▸ **INFORMATION PROVIDED**:
▼▼▼

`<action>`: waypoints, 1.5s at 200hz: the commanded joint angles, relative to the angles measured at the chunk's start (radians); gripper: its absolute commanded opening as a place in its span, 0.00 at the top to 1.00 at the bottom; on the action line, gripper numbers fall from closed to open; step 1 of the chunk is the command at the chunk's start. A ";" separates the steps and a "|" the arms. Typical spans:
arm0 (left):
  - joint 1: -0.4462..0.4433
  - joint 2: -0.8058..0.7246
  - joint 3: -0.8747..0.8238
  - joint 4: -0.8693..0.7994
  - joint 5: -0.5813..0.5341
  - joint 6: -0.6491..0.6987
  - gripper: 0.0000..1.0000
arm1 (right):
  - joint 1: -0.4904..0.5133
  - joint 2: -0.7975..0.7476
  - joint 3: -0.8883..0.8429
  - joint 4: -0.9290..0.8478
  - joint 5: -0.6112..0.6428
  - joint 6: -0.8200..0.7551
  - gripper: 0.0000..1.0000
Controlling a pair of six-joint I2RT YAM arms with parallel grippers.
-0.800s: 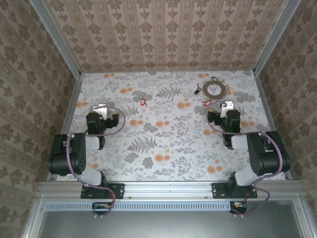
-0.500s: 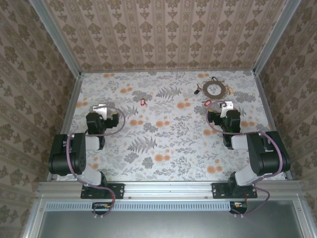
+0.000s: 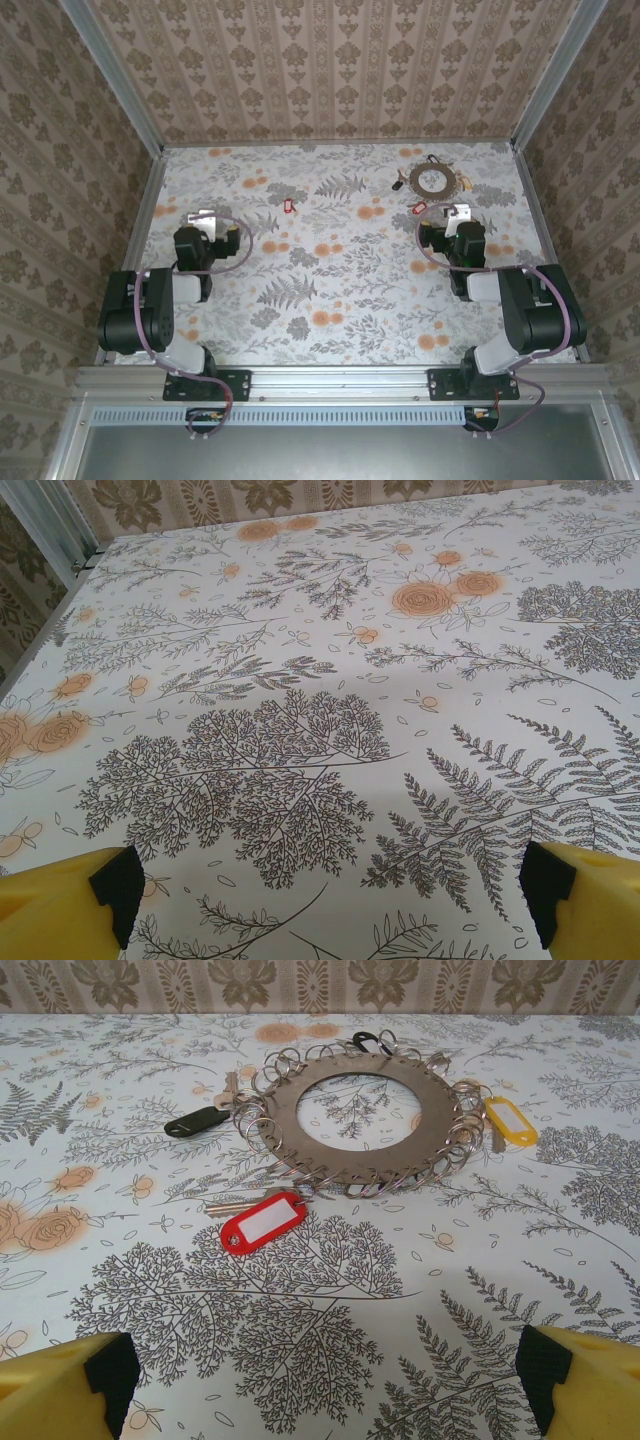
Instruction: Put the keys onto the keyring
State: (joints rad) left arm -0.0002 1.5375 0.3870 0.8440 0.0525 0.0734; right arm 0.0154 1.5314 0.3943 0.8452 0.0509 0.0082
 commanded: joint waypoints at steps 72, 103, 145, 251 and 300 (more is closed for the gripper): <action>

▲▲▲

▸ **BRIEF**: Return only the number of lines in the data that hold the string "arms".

▸ **FINISHED TASK**: 2